There are three things to keep straight:

  1. The project — the Java source you want to understand. codeanalyzer can resolve types either from a built project’s dependencies or from a single in-memory source string.
  2. The JAR — a single fat JAR bundling WALA, Javaparser, and everything else. No server, no database; it reads source/binaries and writes JSON.
  3. analysis.json — a versioned document with two top-level keys, symbol_table and (at analysis level 2) call_graph, plus a version string.

codeanalyzer-java combines two complementary static-analysis technologies:

  • Javaparser + Symbol Solver does the syntactic work — parsing .java files into ASTs and resolving types — to build the symbol table: every class, interface, enum, and record, with their fields, methods, constructors, comments, and imports.
  • WALA (the T.J. Watson Libraries for Analysis) does the semantic work — building a class hierarchy and an interprocedural call graph from the compiled program.

The symbol table is always produced.

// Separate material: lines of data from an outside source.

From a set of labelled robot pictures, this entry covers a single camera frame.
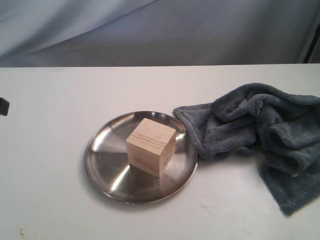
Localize grey backdrop cloth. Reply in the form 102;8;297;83
0;0;320;67

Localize blue-grey fleece towel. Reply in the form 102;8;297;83
173;83;320;216

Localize black stand pole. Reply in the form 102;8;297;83
302;30;320;64

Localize round stainless steel plate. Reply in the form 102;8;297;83
84;111;199;204

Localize light wooden cube block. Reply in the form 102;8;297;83
125;118;177;178

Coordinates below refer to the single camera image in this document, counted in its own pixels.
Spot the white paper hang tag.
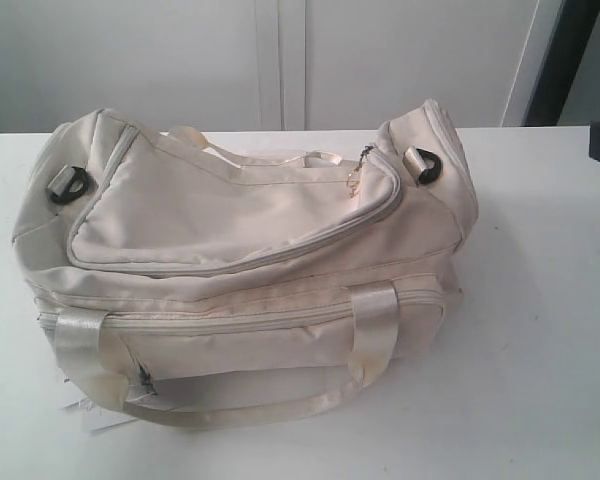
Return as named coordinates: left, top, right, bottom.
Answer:
left=56, top=377, right=136, bottom=433

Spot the gold key ring zipper pull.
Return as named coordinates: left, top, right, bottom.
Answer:
left=345, top=144, right=375, bottom=199

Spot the cream fabric duffel bag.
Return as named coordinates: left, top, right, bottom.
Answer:
left=12, top=100, right=479, bottom=429

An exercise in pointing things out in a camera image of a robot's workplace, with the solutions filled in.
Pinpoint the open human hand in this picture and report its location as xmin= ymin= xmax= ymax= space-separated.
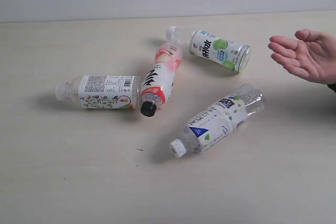
xmin=268 ymin=29 xmax=335 ymax=85

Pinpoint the bottle with green lime label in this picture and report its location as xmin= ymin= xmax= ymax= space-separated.
xmin=166 ymin=26 xmax=252 ymax=73

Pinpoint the clear bottle blue triangle label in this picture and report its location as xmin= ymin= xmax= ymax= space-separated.
xmin=169 ymin=84 xmax=265 ymax=158

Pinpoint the pink peach drink bottle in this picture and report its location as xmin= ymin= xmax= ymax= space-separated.
xmin=140 ymin=42 xmax=183 ymax=117

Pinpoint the clear bottle white floral label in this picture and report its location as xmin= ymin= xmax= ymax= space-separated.
xmin=55 ymin=75 xmax=140 ymax=110

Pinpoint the dark jacket sleeve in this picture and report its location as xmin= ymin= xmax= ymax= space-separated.
xmin=327 ymin=83 xmax=336 ymax=92

The call graph is produced only when you ask for analysis level 2. See Architecture and Analysis levels.

  • Enterprise Java — it understands Maven and Gradle projects, downloads dependencies for type resolution, and recognizes Spring, JAX-RS, Struts, and Servlet entry points.
  • Structured output for tools — the JSON is meant to be consumed by code, not read by humans. Method bodies, source spans, cyclomatic complexity, call sites, and accessed fields are all captured.
  • Reachability groundwork — the call graph is explicit caller→callee edges, ready to load into a graph library and query.
  • It is not a linter or a bug finder — it extracts facts, it does not pass judgment.
  • It is not an incremental server — each invocation is a batch run that writes a fresh analysis.json (though incremental target-file analysis can patch an existing one).
  • It does not require the Python SDK — that is one consumer among several.